Chastened Economists Expect Fed Rate Cuts and a US Soft Landing

Many attendees of the three-day annual conference of the economics profession, which concluded on Sunday in San Antonio, acknowledged the challenges they have encountered in projecting the future of the economy and inflation in the post-pandemic environment. Many people thought it would take a recession to bring inflation back down after failing to predict that it would spike to multi-decade highs.

Professor James Hines of the University of Michigan stated, “We didn’t really understand why inflation spiked in the first place.” “It came down faster than we anticipated, so maybe we shouldn’t have been surprised.”

The Fed’s preferred inflation indicator fell to 2.6% in November from a peak of 7.1% in June 2022, inspiring optimism among Texas-based analysts that inflation will rise again.

Professor Emi Nakamura of the University of California, Berkeley stated, “I think we should be humble about it because turning points are hard to forecast.” “At this point, it’s pretty plausible,” however.

It would be beneficial information for President Joe Biden. His poll numbers have declined due to voter unease over an increase in the cost of living, and if the US entered a recession in November, he would have greater difficulty securing reelection.

Economists at the American Economic Association convention said that the Fed should be able to cut interest rates due to the decreasing price pressure, albeit maybe not as soon as investors had anticipated.

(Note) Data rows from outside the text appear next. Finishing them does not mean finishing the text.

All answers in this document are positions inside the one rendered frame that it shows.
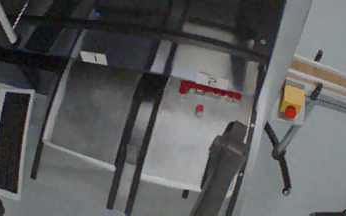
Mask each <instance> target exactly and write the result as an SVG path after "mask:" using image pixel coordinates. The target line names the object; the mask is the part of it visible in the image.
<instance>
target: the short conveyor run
mask: <svg viewBox="0 0 346 216"><path fill-rule="evenodd" d="M322 55H323V51H322V50H320V49H319V50H318V53H316V56H315V58H314V61H313V60H311V59H308V58H305V57H302V56H299V55H296V54H294V57H293V60H292V61H291V62H292V63H291V64H290V67H289V70H288V73H287V75H286V78H285V79H288V80H291V81H294V82H297V83H301V84H304V86H305V90H304V96H306V98H305V99H306V101H307V102H310V103H313V104H316V105H318V106H324V107H326V108H329V109H331V110H336V111H338V112H343V113H345V114H346V73H344V72H342V71H339V70H336V69H334V68H332V67H329V66H326V65H323V64H320V61H321V58H322Z"/></svg>
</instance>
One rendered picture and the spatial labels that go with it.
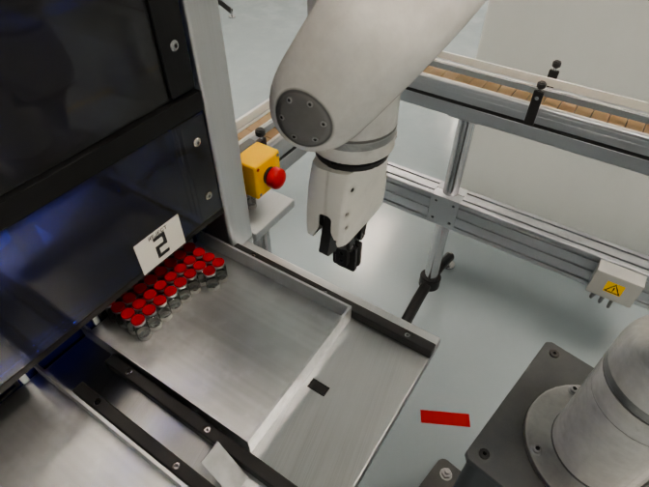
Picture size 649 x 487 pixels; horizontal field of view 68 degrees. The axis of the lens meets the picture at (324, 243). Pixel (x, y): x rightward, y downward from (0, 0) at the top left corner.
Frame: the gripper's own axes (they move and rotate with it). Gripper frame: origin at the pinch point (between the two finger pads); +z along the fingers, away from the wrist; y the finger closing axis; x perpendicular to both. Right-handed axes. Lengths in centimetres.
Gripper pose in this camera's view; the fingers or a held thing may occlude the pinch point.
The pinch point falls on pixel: (347, 252)
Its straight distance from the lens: 59.5
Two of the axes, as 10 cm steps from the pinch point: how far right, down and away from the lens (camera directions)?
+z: 0.0, 7.1, 7.1
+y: -5.5, 5.9, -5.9
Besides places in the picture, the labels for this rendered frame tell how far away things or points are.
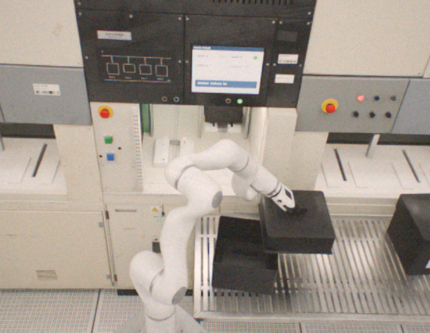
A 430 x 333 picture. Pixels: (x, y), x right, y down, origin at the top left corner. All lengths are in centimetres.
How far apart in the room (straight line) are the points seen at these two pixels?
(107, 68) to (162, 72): 22
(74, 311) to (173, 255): 152
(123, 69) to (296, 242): 100
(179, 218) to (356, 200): 123
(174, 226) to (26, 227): 127
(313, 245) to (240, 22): 95
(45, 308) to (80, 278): 28
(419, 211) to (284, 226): 66
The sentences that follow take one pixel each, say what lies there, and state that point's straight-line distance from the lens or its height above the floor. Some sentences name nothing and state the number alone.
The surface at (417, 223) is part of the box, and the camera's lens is 238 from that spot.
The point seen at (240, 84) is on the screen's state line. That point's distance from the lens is 208.
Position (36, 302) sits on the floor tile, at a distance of 324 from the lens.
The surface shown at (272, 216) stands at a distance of 215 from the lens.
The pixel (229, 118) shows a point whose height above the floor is 97.
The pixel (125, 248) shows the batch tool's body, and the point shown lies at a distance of 281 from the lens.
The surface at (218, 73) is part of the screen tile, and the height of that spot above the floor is 156.
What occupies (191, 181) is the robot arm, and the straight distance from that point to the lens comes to 159.
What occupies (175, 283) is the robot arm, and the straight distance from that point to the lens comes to 174.
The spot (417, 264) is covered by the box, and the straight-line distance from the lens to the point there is 246.
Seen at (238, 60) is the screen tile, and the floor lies 162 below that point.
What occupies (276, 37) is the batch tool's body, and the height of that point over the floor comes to 172.
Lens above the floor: 260
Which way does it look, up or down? 41 degrees down
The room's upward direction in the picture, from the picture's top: 4 degrees clockwise

Federal funds futures market participants are placing bets that the first rate cut by the Fed will occur in March and that rates would drop to about 4% by the end of the year. The current funds rate target range set by the Fed is 5.25 to 5.5%.

Rate Reductions

Ellen Zentner, the top US economist at Morgan Stanley, assured the gathering, “Make no mistake, they will be cutting rates this year.” However, “they can take their time and be patient.” June is when she expects the Fed will decrease interest rates for the first time.

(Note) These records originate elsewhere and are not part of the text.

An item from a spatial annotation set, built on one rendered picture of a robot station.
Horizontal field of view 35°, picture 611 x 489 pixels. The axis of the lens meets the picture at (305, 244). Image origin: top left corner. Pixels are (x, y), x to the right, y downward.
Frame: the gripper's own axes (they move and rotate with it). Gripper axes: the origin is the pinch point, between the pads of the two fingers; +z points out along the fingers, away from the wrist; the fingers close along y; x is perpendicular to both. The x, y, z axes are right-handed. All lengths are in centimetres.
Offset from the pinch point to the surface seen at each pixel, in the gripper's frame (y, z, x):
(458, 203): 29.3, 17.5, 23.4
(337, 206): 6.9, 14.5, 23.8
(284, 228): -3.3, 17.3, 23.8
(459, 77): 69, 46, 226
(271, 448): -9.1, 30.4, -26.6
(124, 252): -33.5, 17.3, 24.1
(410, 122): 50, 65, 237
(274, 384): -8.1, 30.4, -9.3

John Taylor, a professor at Stanford University, criticised the Fed harshly for its early hesitation to limit lending and said that the bank is now far less behind the curve in battling inflation.

“We’ll have lower interest rates” if inflation keeps declining, according to Taylor, whose name-brand economic principle serves as a guide for monetary policy at central banks. He speculated that rates would eventually drop to 3% or 4%.

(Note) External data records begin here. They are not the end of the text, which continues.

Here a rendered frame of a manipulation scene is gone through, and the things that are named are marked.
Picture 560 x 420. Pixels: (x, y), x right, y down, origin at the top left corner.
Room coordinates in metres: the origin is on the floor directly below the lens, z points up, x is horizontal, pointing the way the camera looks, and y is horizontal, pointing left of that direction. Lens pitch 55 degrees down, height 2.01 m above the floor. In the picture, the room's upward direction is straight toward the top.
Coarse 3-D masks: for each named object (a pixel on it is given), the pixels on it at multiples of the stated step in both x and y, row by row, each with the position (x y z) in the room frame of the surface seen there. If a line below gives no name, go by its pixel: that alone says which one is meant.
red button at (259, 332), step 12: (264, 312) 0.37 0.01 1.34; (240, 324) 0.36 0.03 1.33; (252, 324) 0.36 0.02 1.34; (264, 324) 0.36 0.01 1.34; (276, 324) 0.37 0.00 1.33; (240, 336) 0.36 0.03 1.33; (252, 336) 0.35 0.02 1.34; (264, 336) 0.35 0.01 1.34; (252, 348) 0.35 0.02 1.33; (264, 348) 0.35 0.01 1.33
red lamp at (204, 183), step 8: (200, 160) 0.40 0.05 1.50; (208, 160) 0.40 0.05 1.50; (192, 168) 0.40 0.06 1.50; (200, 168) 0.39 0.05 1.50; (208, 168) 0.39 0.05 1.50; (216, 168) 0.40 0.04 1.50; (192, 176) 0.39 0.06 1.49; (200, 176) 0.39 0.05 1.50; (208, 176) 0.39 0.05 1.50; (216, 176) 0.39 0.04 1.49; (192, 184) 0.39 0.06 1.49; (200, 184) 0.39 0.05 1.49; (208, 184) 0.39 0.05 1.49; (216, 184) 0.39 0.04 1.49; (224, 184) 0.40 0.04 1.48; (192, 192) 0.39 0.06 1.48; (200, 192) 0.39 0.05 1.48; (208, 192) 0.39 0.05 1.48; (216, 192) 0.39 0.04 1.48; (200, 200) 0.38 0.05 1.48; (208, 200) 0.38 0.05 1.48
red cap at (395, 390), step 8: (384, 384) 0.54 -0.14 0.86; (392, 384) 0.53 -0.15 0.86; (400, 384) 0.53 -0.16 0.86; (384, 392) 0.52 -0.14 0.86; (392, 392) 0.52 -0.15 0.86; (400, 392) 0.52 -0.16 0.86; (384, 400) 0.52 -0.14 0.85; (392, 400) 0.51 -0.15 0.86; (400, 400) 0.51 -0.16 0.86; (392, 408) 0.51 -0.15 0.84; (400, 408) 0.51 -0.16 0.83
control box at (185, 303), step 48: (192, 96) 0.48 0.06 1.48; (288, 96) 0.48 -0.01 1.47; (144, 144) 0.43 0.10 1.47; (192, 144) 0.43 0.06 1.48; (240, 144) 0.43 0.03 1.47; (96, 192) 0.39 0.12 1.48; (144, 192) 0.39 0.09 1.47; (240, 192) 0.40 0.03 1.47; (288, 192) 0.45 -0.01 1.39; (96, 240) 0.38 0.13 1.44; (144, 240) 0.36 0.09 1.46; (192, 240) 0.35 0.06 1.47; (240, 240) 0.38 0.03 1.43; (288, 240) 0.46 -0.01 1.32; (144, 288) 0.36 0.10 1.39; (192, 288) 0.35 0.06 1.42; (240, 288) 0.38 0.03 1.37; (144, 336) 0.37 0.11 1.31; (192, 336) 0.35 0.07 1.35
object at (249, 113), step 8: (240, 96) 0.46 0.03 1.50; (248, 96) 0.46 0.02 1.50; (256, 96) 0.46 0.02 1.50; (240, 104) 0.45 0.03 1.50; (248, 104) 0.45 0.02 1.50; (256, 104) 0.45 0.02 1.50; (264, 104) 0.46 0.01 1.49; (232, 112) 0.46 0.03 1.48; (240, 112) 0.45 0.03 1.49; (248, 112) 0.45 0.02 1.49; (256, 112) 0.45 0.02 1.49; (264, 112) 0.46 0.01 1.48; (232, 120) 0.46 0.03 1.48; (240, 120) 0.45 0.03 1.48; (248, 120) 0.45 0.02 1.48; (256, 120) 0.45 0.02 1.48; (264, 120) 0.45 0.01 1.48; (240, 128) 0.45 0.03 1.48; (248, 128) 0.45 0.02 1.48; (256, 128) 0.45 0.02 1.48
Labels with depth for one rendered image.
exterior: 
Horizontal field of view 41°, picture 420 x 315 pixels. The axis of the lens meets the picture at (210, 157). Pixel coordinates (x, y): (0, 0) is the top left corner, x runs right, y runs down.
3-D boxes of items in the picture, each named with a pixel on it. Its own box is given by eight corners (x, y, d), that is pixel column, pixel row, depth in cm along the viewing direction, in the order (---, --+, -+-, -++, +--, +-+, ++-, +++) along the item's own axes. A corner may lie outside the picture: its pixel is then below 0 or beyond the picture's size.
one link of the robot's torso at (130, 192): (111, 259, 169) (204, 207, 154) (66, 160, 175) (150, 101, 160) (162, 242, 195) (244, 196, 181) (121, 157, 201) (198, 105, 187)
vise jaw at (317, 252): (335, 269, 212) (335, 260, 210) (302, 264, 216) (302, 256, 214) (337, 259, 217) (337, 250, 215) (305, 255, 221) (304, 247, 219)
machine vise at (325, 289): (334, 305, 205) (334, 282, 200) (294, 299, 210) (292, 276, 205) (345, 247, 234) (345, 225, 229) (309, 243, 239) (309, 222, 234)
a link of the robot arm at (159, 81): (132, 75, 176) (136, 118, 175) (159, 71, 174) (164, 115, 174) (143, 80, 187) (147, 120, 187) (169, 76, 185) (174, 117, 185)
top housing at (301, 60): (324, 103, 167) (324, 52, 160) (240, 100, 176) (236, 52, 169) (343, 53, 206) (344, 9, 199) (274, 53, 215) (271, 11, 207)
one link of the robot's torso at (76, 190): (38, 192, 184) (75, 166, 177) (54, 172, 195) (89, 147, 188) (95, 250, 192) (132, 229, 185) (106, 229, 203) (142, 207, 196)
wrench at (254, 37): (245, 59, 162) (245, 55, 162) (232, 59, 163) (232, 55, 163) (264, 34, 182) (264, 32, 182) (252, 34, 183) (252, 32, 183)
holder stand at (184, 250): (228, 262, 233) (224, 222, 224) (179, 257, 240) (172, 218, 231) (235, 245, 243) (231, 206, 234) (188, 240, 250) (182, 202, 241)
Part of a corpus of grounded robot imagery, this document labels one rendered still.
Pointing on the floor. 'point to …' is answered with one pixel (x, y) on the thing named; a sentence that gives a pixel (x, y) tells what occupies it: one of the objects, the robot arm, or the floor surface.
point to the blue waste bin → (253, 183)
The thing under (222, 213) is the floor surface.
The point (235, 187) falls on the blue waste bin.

That does not imply an easy ride ahead. The biggest danger is a geopolitical shock, such an intensification of the Middle East conflict that drives up oil prices.

According to Ricardo Reis of the London School of Economics, that may upset still-fragile inflation expectations and raise the possibility of a repeat of the kind of inflationary spiral that led to the severe recession of the 1970s.

He declared, “I believe we’re just one shock away from having a permanent problem.” However, he gave such a slim likelihood of occurring and otherwise expressed confidence that inflation will return to 2% even by year’s end.

Model Dependence

Professor Janice Eberly of Northwestern University addressed the conference in a post-mortem on the mistakes made by economists the previous year, pointing out that the field depended too much on computer models based on historical economic linkages. They proposed that, as happened in the 1970s, a recession would be necessary to break the back of inflation.

The former US Treasury official stated, “We should never have trusted our models,” particularly after a once-in-a-century epidemic. She added that she had thought at the time that the projections were overly gloomy. “Drastic simplifications are what models are.”

Martin Uribe of Columbia University suggested expanding the time period covered by the models to pre-World War II, when inflation spikes were more frequent and a pandemic had already occurred, in a paper he gave to the conference.

An expansion on the so-called supply side of the economy has been a major factor in the US’s ability to avoid a recession. This is partially because supply-chain bottlenecks caused by the epidemic were untangled, which substantially increased the cost of vehicles and other items.

The stresses “were not fleeting.” They were tenacious, Eberly remarked, alluding to a discussion over the duration of the inflation spike that began in 2021. “However, they weren’t long-lasting.”

An even greater surprise to economists was the increase in the labour force due to higher immigration and labour force participation rates, especially among women.

According to Eberly, “the supply side of the economy has returned in a much more supportive way than most people had anticipated.” “That is the most encouraging aspect for a soft landing since it implies that robust growth can be sustained without driving up inflation.”